MilyaShams/Qwen3-1.7B-Wanda_unstruct_0.6
MilyaShams/Qwen3-1.7B-Wanda_unstruct_0.6 is a 1.7 billion parameter language model based on the Qwen3 architecture, compressed using the llmcompressor framework. This model features a 32768-token context length and has undergone unstructured sparsity compression at a 0.6 ratio using the Wanda method.
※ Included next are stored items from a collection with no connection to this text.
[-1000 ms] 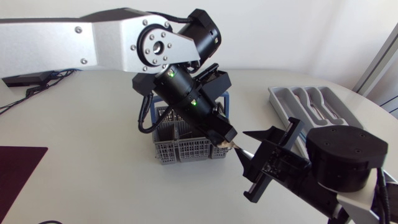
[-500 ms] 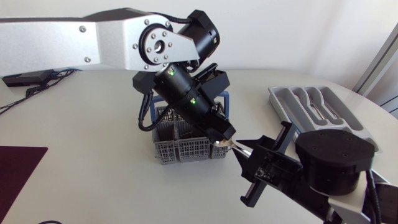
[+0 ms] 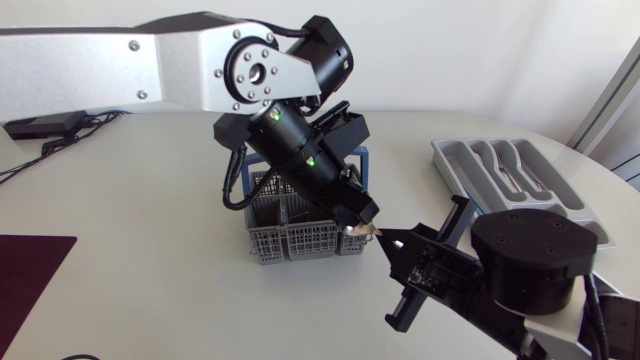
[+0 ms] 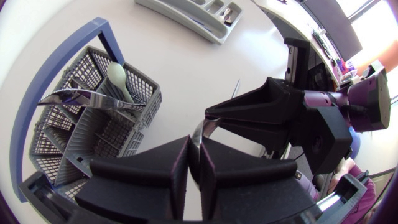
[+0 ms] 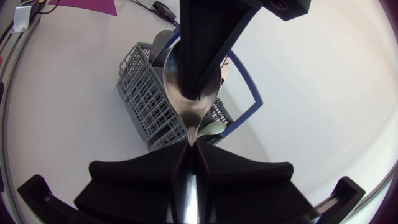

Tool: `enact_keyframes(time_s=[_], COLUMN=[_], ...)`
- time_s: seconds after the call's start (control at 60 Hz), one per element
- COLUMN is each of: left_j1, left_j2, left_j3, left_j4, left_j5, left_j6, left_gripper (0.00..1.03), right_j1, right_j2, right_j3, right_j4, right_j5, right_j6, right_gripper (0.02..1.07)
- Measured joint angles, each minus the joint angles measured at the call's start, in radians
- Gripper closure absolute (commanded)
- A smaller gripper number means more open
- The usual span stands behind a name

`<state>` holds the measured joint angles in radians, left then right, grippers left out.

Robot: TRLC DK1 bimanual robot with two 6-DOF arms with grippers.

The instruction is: Sort the cutlery from the basket into the organizer compartments.

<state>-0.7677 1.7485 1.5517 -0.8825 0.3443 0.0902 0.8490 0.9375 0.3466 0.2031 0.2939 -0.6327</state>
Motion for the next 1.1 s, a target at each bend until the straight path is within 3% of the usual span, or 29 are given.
enact_keyframes(time_s=[0.05, 0.133, 0.217, 0.3, 0.417, 0.6, 0.75, 0.917, 1.1], left_j1=[0.001, 0.004, 0.01, 0.021, 0.048, 0.114, 0.145, 0.144, 0.136], left_j2=[0.0, 0.0, 0.0, -0.001, -0.02, -0.098, -0.137, -0.224, -0.319], left_j3=[0.002, 0.011, 0.027, 0.042, 0.052, 0.063, 0.061, -0.052, -0.199], left_j4=[-0.003, -0.003, -0.003, -0.002, 0.023, 0.082, 0.088, 0.171, 0.242], left_j5=[0.002, 0.008, 0.012, 0.015, 0.015, -0.024, -0.08, -0.182, -0.253], left_j6=[0.0, 0.0, 0.0, 0.0, 0.0, 0.038, 0.092, 0.163, 0.219], left_gripper=[0.7, 0.6, 0.42, 0.2, 0.09, 0.08, 0.08, 0.08, 0.08], right_j1=[0.0, 0.0, 0.0, 0.0, 0.0, -0.121, -0.381, -0.71, -0.934], right_j2=[0.0, 0.0, 0.0, -0.003, -0.022, -0.074, -0.056, 0.097, 0.33], right_j3=[0.0, -0.002, -0.008, -0.013, -0.021, -0.021, -0.011, 0.103, 0.317], right_j4=[0.0, -0.002, -0.008, -0.017, -0.048, -0.096, -0.123, -0.126, -0.126], right_j5=[0.0, -0.002, -0.001, -0.002, -0.002, -0.04, -0.182, -0.354, -0.428], right_j6=[0.0, -0.001, -0.001, 0.0, -0.001, -0.001, -0.001, -0.001, 0.01], right_gripper=[1.01, 1.01, 1.01, 1.01, 1.01, 1.01, 1.01, 1.01, 1.01])
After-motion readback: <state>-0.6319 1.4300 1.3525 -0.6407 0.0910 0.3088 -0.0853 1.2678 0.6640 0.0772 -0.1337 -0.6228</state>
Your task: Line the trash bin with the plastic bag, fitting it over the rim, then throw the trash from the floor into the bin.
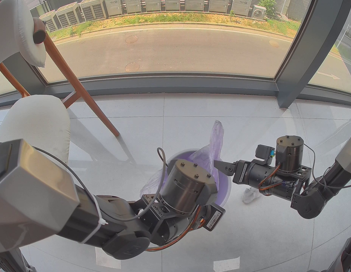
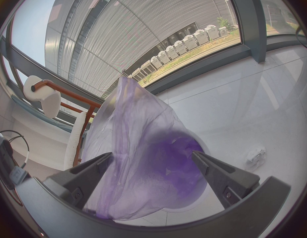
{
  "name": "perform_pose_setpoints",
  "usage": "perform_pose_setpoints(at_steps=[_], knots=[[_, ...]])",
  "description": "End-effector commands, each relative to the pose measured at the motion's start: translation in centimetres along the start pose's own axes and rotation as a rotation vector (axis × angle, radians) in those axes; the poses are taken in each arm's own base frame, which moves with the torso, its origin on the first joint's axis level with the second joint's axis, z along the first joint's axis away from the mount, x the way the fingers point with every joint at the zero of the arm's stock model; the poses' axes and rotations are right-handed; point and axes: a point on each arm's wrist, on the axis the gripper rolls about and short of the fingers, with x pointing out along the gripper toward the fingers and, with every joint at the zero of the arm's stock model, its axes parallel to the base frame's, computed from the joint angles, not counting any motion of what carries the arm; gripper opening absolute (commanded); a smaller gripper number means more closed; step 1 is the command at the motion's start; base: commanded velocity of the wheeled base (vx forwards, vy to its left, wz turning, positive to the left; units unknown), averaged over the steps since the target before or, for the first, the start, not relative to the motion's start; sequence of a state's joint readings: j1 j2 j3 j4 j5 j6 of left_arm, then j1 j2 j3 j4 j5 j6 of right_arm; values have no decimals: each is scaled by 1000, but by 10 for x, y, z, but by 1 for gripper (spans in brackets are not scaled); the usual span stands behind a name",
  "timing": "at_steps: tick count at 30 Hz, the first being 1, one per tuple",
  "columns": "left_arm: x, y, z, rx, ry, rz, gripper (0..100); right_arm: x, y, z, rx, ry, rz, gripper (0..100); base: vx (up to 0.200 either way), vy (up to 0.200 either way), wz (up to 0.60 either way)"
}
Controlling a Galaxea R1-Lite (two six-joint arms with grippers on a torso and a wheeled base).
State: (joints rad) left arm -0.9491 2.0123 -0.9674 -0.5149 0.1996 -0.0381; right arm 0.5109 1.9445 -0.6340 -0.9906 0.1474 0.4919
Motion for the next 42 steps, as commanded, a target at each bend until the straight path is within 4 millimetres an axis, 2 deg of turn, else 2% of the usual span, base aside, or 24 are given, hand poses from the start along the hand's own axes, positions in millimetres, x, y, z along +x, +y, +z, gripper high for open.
perform_pose_setpoints(at_steps=[1,13,20,21,24,31,38,39,42], knots=[[1,-1,-1,1,2,0,0,7,1,-8,-9,29,2,100,0,0,0],[1,2,0,-5,0,6,0,1,-2,-24,-20,62,-58,100,0,0,0],[1,2,0,-6,0,6,0,12,-3,-22,-20,48,-57,100,0,0,0],[1,2,0,-6,0,6,0,12,-2,-22,-19,49,-55,0,0,0,0],[2,2,0,-7,1,8,0,13,0,-22,-18,50,-48,0,0,0,0],[4,1,-2,-22,7,5,0,16,18,-30,29,70,11,0,0,0,0],[4,1,-1,-36,3,-3,0,17,15,-24,33,50,3,0,0,0,0],[4,1,-1,-36,3,-3,100,17,15,-24,33,50,3,0,0,0,0],[-4,0,11,-101,-38,-8,100,13,8,-21,36,41,-17,0,0,0,0]])
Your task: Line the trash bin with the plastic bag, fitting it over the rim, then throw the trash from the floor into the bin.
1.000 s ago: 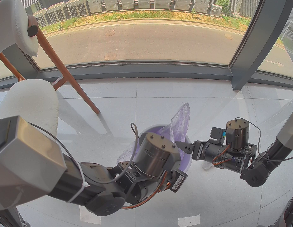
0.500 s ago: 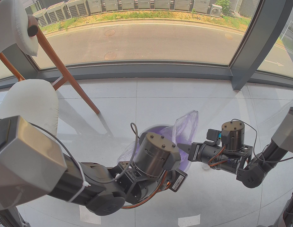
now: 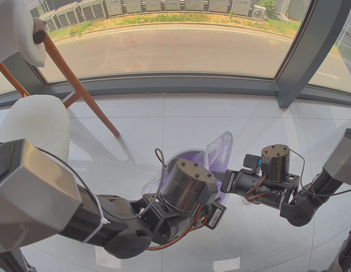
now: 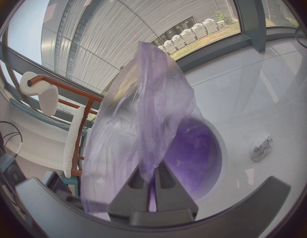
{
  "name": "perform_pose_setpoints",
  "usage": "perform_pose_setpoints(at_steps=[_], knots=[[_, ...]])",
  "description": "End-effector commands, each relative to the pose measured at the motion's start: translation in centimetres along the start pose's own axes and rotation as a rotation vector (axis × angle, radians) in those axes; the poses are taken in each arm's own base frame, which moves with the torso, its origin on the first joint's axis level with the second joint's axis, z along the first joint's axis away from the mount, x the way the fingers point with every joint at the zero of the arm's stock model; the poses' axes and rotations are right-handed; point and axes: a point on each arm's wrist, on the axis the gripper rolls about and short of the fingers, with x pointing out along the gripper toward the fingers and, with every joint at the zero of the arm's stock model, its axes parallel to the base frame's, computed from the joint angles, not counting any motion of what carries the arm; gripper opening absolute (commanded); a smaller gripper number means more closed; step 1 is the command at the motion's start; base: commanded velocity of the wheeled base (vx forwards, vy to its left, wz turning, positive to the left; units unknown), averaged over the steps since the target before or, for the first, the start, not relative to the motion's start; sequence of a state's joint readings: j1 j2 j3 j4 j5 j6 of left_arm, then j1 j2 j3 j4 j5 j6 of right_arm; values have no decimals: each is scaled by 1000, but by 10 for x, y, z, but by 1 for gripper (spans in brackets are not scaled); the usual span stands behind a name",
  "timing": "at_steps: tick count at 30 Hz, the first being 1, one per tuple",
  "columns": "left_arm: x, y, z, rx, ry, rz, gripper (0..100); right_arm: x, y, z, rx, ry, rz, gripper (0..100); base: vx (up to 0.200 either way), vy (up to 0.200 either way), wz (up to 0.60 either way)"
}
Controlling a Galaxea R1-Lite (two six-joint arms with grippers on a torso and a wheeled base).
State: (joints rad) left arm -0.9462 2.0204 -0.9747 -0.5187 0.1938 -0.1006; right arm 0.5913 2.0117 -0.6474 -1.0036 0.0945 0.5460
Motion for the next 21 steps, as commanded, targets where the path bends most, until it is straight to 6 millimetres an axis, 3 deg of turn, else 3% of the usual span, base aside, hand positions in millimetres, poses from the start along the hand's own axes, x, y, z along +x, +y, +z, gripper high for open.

It is optimized for efficient deployment in scenarios where reduced model size and computational cost are critical.
Loading preview...
Model Overview
MilyaShams/Qwen3-1.7B-Wanda_unstruct_0.6 is a compressed version of the Qwen/Qwen3-1.7B base model, developed by MilyaShams. This model has been optimized for efficiency through the application of the llmcompressor framework, specifically utilizing the Wanda unstructured sparsity method with a 0.6 sparsity ratio. This compression technique aims to reduce the model's size and computational requirements while retaining performance.
Key Characteristics
- Base Architecture: Qwen3-1.7B
- Parameter Count: Approximately 1.7 billion parameters
- Context Length: Supports a substantial 32768-token context window
- Compression Method: Wanda unstructured sparsity with a 0.6 ratio, applied to
Linearlayers withinQwen3DecoderLayertargets.
Use Cases
This model is particularly well-suited for applications requiring a powerful language model with a smaller footprint and faster inference. Its compression makes it ideal for:
- Deployment on edge devices or environments with limited computational resources.
- Scenarios where cost-effective scaling of LLM inference is a priority.
- Tasks benefiting from a large context window, such as long-form content generation or complex document analysis, within a resource-constrained setting.